Integration Of The Inner And Outer Lives
The focus yesterday at Six:Eight was the idea of spiritual formation and the need for our inner and outer lives to be congruent.
It is a sign of maturity and health along the journey of following Jesus that we are whole and integrated people. Our outer lives (the behavior we let others see), match our inner lives (the things that are really going on in our hearts, as well as the behavior that goes on behind closed doors).
One of the contributing factors to a fractured life, in which the inner and outer realities are not congruent, has been _ unwittingly, to be sure _ the Modern Church.
By taking an academic approach to a life of faith, the Modern Church emphasized trasmittal of information about right doctrine and theology, but wrongly assumed that by so doing, they were leading people in how to walk the journey of having a relationship with God.

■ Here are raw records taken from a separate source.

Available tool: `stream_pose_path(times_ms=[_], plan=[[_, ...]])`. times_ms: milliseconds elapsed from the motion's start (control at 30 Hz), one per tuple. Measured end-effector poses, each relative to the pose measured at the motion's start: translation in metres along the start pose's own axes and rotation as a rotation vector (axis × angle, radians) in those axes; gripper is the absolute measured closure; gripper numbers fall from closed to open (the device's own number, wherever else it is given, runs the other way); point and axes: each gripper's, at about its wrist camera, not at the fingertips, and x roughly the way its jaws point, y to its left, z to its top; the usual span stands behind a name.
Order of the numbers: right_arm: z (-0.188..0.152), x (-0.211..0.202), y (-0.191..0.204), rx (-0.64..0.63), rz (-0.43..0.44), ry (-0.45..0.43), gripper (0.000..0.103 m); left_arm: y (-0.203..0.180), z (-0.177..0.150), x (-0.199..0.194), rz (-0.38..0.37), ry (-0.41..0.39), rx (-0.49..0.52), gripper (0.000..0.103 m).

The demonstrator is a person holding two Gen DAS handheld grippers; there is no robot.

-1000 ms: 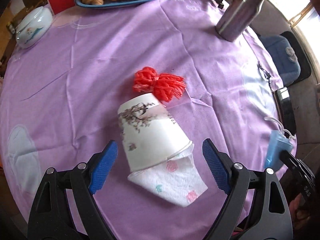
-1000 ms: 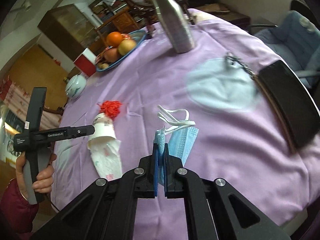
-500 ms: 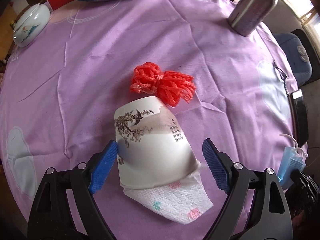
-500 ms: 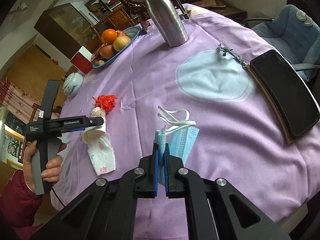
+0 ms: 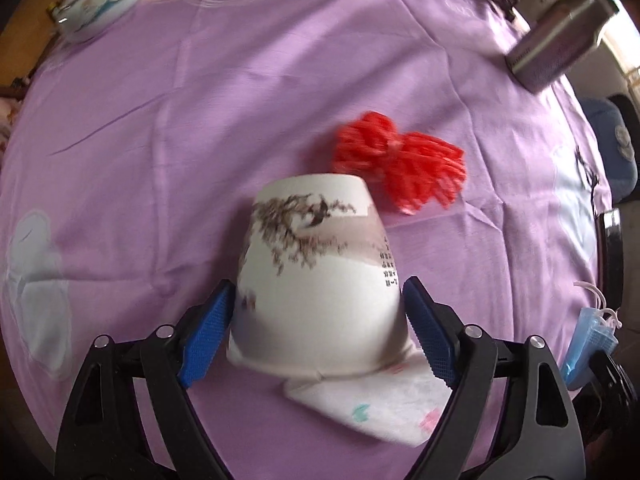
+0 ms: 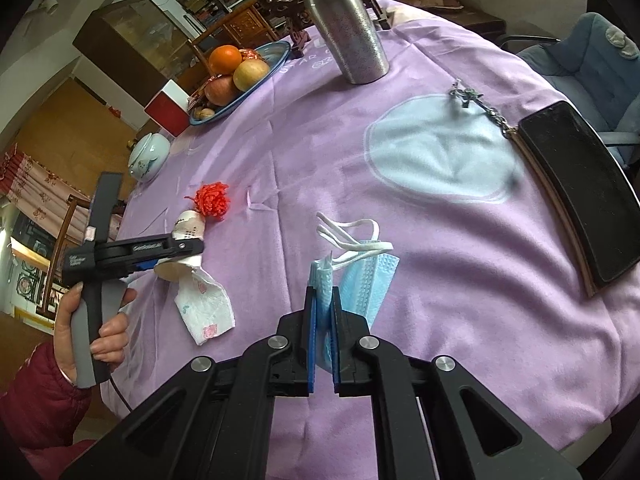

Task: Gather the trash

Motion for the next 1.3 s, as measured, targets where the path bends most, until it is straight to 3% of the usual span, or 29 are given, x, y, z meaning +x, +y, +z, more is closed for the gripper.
stream_pose_path(times_ms=[333, 667, 733, 867, 1000, 1133, 1200, 1300], plan=[[0.005, 0.019, 0.034, -0.084, 0.047, 0.038, 0.093, 0.064, -0.034, -0.047, -0.017, -0.073, -0.127, 0.022], [0.001, 0.042, 0.057, -0.15, 0.05, 0.105, 0.088, 0.081, -0.075, -0.04, 0.028, -0.022, -0.15, 0.022], [-0.002, 0.046, 0.057, -0.154, 0.046, 0.122, 0.085, 0.079, -0.081, -0.037, 0.048, -0.013, -0.135, 0.022], [-0.007, 0.056, 0.054, -0.146, 0.022, 0.151, 0.064, 0.071, -0.085, -0.032, 0.099, -0.011, -0.098, 0.021], [-0.008, 0.064, 0.049, -0.129, 0.011, 0.171, 0.057, 0.062, -0.086, -0.03, 0.144, -0.019, -0.059, 0.021], [-0.009, 0.072, 0.047, -0.134, -0.007, 0.185, 0.059, 0.057, -0.087, -0.03, 0.165, -0.033, -0.044, 0.022], [-0.01, 0.072, 0.047, -0.14, -0.006, 0.185, 0.084, 0.047, -0.084, -0.03, 0.174, -0.049, -0.035, 0.023], [-0.009, 0.069, 0.05, -0.151, -0.013, 0.175, 0.09, 0.042, -0.086, -0.038, 0.183, -0.084, -0.026, 0.024]])
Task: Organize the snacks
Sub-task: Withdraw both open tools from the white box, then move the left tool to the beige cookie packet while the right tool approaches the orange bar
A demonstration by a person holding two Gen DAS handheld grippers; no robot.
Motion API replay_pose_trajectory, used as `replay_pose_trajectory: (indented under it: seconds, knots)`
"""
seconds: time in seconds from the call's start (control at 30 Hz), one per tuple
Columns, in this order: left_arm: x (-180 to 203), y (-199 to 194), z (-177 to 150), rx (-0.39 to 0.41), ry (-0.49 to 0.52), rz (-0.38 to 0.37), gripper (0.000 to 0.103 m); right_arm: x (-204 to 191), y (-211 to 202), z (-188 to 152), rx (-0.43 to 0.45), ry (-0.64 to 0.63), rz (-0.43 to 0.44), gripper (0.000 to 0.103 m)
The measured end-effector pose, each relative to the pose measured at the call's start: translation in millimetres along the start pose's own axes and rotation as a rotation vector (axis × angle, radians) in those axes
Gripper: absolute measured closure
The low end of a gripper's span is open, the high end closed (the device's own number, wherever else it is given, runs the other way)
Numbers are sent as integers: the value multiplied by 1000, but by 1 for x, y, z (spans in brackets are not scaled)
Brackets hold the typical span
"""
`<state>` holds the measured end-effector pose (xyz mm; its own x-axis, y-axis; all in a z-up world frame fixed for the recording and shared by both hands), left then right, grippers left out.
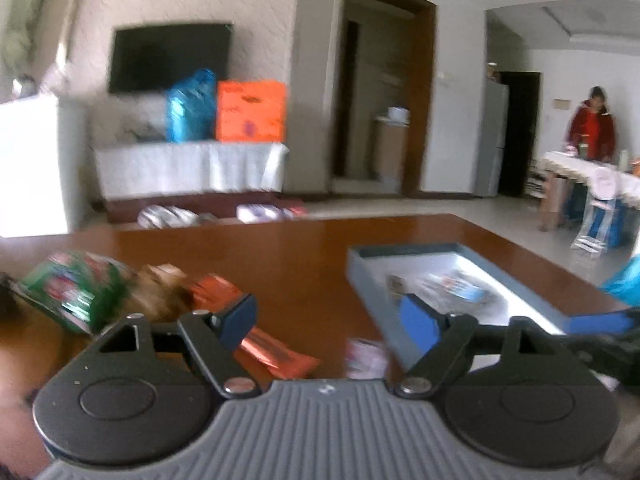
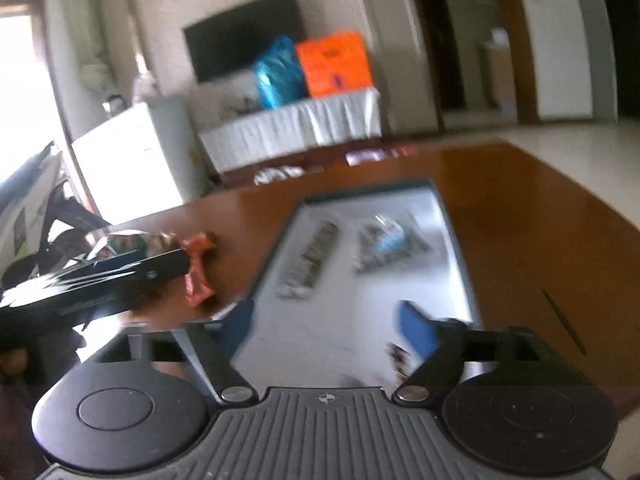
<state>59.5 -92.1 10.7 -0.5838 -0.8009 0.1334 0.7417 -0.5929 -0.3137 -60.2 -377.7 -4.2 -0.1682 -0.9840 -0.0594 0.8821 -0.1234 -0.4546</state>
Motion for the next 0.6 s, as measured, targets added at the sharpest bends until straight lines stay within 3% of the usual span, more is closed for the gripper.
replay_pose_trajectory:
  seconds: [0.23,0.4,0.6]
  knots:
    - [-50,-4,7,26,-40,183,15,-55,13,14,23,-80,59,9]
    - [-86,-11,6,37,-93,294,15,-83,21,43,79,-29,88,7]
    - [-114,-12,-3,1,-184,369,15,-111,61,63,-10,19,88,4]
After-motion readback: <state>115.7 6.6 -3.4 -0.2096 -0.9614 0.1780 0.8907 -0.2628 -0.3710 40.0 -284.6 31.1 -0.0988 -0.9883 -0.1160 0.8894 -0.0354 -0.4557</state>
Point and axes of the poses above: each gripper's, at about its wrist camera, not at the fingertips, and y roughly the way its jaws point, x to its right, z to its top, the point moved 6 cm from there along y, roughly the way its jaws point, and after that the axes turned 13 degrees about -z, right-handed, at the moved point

In fact, the journey and the relationship were largely left to the side in favor of instruction. Without question, instruction is important, as is right doctrine. But those truths come in the context of the Great Story God is writing, as we find our place in it. The principles do not come to us in a textbook. Rather, it is only as we take the journey, and enter the relationship that those other truths come to light and shape us.

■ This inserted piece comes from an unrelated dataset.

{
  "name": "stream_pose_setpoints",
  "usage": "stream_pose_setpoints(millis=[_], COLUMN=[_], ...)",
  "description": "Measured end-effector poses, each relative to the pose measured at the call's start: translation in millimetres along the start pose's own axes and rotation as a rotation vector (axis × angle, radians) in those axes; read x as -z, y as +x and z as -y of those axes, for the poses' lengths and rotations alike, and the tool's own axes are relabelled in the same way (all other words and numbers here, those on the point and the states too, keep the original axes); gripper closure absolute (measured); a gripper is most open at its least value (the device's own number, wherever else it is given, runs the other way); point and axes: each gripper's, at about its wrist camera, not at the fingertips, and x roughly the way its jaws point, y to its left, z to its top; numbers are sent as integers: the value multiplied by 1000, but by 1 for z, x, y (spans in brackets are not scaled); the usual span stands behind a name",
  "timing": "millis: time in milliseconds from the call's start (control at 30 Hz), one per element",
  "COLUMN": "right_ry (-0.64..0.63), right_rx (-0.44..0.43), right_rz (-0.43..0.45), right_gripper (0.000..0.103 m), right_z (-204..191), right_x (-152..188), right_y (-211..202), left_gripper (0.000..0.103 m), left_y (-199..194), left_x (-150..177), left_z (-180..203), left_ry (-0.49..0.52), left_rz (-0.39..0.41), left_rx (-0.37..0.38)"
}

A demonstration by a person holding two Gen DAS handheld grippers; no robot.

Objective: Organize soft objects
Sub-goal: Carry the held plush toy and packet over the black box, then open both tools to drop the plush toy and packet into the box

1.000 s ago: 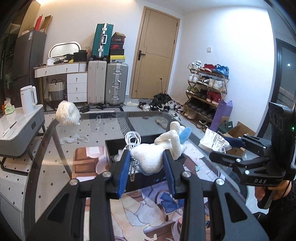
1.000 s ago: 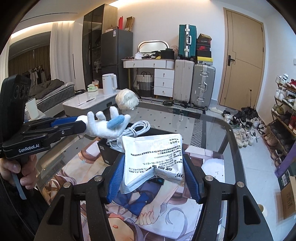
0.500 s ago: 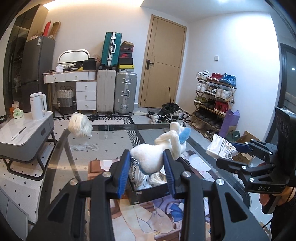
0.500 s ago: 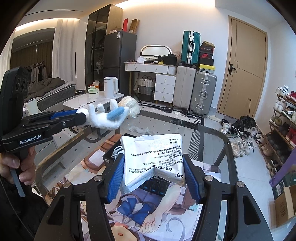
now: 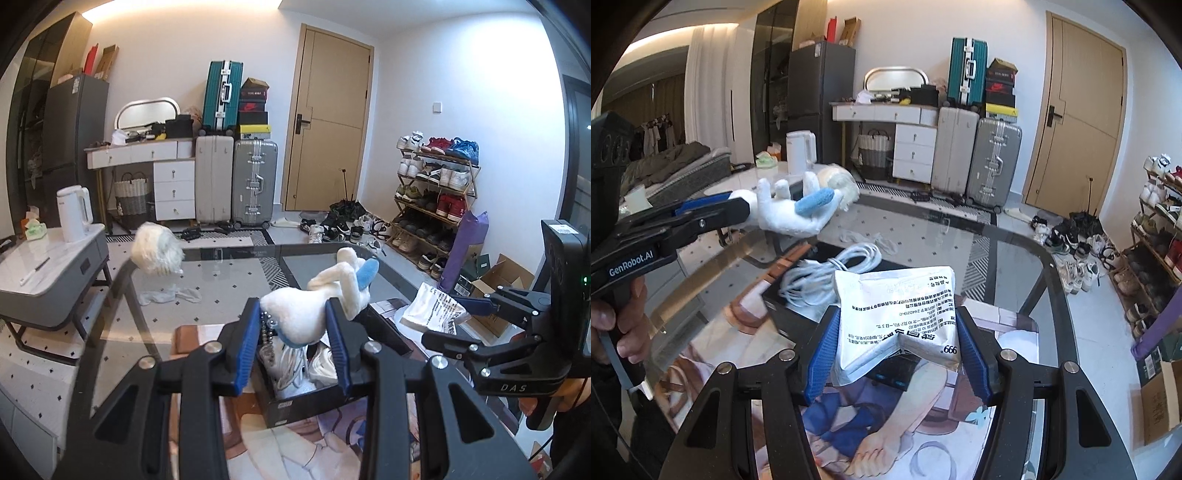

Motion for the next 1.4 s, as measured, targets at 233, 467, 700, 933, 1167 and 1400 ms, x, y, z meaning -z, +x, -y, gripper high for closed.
stream_pose_setpoints(millis=[233, 467, 700, 933, 1167, 1400], right_ry=[-8, -87, -151, -192, -187, -193], right_rx=[-8, -26, -46, -68, -81, -74], right_rz=[-33, -90, -125, -160, -190, -157], right_gripper=[42, 42, 42, 42, 42, 18], right_z=[9, 4, 1, -4, -4, -3], right_x=[-5, -10, -7, -7, -9, -6], right_y=[44, 88, 115, 132, 134, 124], left_gripper=[69, 69, 68, 60, 61, 45], left_y=[48, 85, 101, 119, 119, 112], left_x=[5, 14, 26, 42, 45, 44], left_z=[8, 16, 30, 22, 20, 21], left_ry=[45, 104, 198, 153, 164, 174], left_rz=[-51, -107, -142, -234, -239, -238], left_rx=[-17, -55, -82, -53, -44, -55])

Rather than a dynamic, vibrant, interactive connection with God, we got bullet-point outlines telling us the 3 keys to a happy marriage; the 5 steps to success in growing as a Christian, and all the rest. We got management tips and other techniques which didn’t form anything of Jesus in our hearts, but sure made us look really efficient in our religion.
So it is no wonder then that we are now, in the 21st Century, seeing a need to recapture the journey and the relationship in our approach. In fact, many of us began recapturing these things in the latter stages of the 2oth Century.
There is also a corollary to all this, the Taming of God (which will be the subject of later posts), which has had disastrous consequences both inside and outside the community of faith.